WHAT TO DO> All lines from the one containing "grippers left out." down to the one containing "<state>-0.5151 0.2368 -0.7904", both ends included, are to be given again exactly; omit the rest of the listing below.

+ + +

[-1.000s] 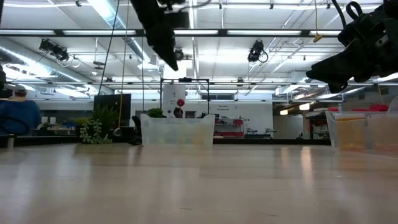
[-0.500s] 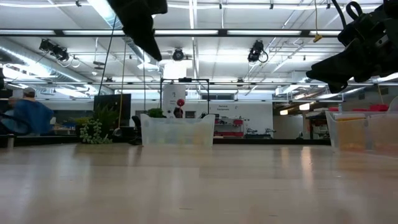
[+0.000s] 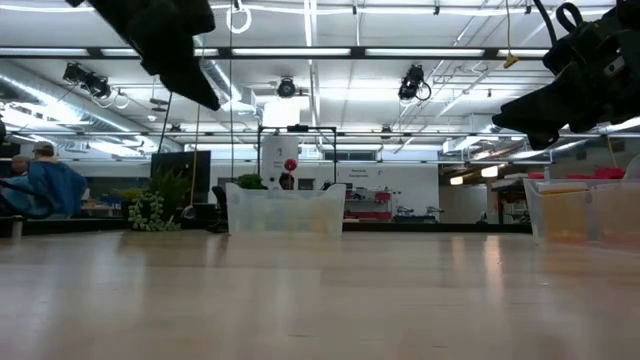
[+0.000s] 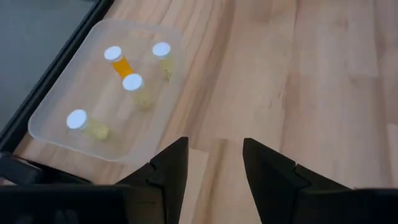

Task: Pick and place medicine bottles into bin by pill shape (circle, oval)
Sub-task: Return to Home Position

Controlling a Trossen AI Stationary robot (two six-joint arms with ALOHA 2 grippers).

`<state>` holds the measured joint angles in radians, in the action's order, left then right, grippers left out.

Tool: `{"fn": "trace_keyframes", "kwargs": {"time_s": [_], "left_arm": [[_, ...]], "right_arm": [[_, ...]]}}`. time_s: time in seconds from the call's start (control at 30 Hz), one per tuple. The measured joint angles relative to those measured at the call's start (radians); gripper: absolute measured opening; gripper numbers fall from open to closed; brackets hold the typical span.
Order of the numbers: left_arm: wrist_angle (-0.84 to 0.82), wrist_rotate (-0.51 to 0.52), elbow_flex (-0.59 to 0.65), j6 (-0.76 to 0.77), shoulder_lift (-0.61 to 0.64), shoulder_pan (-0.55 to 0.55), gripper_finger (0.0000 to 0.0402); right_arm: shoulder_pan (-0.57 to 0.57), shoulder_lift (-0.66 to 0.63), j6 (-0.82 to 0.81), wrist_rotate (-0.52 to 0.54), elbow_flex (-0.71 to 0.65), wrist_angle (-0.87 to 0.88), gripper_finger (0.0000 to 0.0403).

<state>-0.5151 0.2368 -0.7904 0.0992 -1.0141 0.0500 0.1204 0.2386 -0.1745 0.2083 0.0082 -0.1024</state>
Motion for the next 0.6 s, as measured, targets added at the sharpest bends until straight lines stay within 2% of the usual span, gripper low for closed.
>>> {"fn": "trace_keyframes", "kwargs": {"time_s": [0.6], "left_arm": [[0.222, 0.102, 0.344, 0.082, 0.392, -0.131, 0.0162]], "right_arm": [[0.0, 0.009, 0.002, 0.0, 0.0, 0.007, 0.0129]]}}
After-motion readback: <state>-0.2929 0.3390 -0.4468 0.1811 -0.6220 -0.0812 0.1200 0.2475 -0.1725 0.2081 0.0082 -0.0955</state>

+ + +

EXPECTED OUTPUT>
`<state>` holds the measured joint angles in radians, in the action's order, left then right, grippers left out.

Tool: `{"fn": "trace_keyframes", "kwargs": {"time_s": [_], "left_arm": [[_, ...]], "right_arm": [[_, ...]]}}`. time_s: time in seconds from the call's start (control at 30 Hz), one per tuple. The measured joint angles relative to those measured at the call's start (radians); gripper: absolute measured opening; gripper numbers fall from open to closed; brackets hold the typical span.
Order of the numbers: left_arm: wrist_angle (-0.84 to 0.82), wrist_rotate (-0.51 to 0.52), elbow_flex (-0.59 to 0.65), j6 (-0.76 to 0.77), shoulder_lift (-0.61 to 0.64), shoulder_pan (-0.55 to 0.55), gripper_finger (0.0000 to 0.0402); right_arm: shoulder_pan (-0.57 to 0.57), shoulder_lift (-0.66 to 0.63), j6 (-0.82 to 0.81), wrist_rotate (-0.52 to 0.54), elbow_flex (-0.71 to 0.65), wrist_angle (-0.87 to 0.88), gripper_finger (0.0000 to 0.0403).

<state>-0.5151 0.2368 -0.7904 0.0992 -1.0141 0.0500 0.1204 0.2386 -0.1745 0.2083 0.0082 -0.1024</state>

Nothing else is required to complete the output.